The $n$-th derivative has $n$ zeros. Can such a function be unbounded? I asked this on Math.SE some days ago, but without any success. For some application I need a formal definition of bell-shaped function. So I had the following idea:

Definition. A $C^\infty$-function $f:\Bbb R\to\Bbb R$ should be called bell-shaped if for all $n\geq 1$ the $n$-th derivative has exactly $n$ zeros (counted with multiplicity).

E.g. this works for $\exp(-x^2)$. As this is my try to formalize an informal term, I have no way to check if this is correct. However, I tried to prove that such functions must be bounded (for me, intuitively bell-shaped functions are always bounded).
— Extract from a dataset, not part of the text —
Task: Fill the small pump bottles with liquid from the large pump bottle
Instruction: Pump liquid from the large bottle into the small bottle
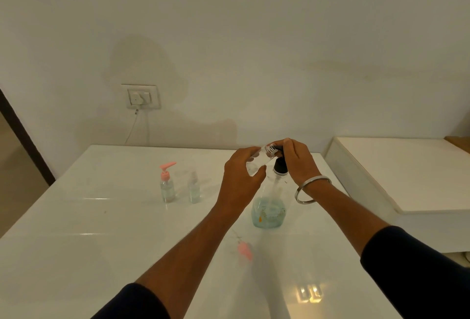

But I had no success.
Question: Is a bell-shaped function (in the sense above) always bounded?
 A: If I remember correctly, $\sqrt{1 + x^2}$ is bell-shaped, and it is not bounded. (The $n$-th derivative is a polynomial of degree $n$ times $(1 + x^2)^{1/2-n}$, and it has at least $n$ zeroes by the intermediate value theorem).
By the way, is there any progress on the characterisation of bell-shaped functions?
A: As suggested by Mateusz Kwaśnicki, the function $f : x \mapsto (1+x^2)^{s}$ is bell-shaped and unbounded for any $s \in (0,\frac{1}{2})$.
It is easy to see that $f^{(n)}(x) = P_n(x) (1+x^2)^{s-n}$ where $P_n$ is a polynomial of degree $\leq n$. Actually
$$
P_{n+1}(x) = (1+x^2) P_n'(x) - 2(n-s)xP_n(x).
$$
Let $a_n$ be the coefficient of $x^n$ in $P_n$. Then $a_{n+1} = n a_n - 2(n-s)a_n = (2s-n) a_n$. In particular $(-1)^{n-1} a_n > 0$ for $n \geq 1$, so that $P_n$ has degree exactly $n$ (this is where we use $s < \frac{1}{2}$).
One first checks that $f'$ has a single zero.
We then assume that $f^{(n)}$ has exactly $n$ distinct simple zeroes $x_n < x_{n-1} < \dots < x_1$ for some $n \geq 1$. Then
$$
(-1)^{n-1} f^{(n+1)}(x_1) = (-1)^{n-1} P_n'(x_1) (1+x_1^2)^{s-n} > 0
$$
since $(-1)^{n-1} P_n(x) > 0$ for $x > x_1$. But $(-1)^{n-1} f^{(n+1)}(x) < 0$ for large $x$ so $f^{(n+1)}$ has a zero in $(x_1,+\infty)$. Similarly $f^{(n+1)}$ has a zero in $(-\infty ,x_n)$. Together with the zeroes of $f^{(n+1)}$ between the $x_i$'s, we get $\geq n+1$ distinct zeroes (and therefore exactly $n+1$ zeroes).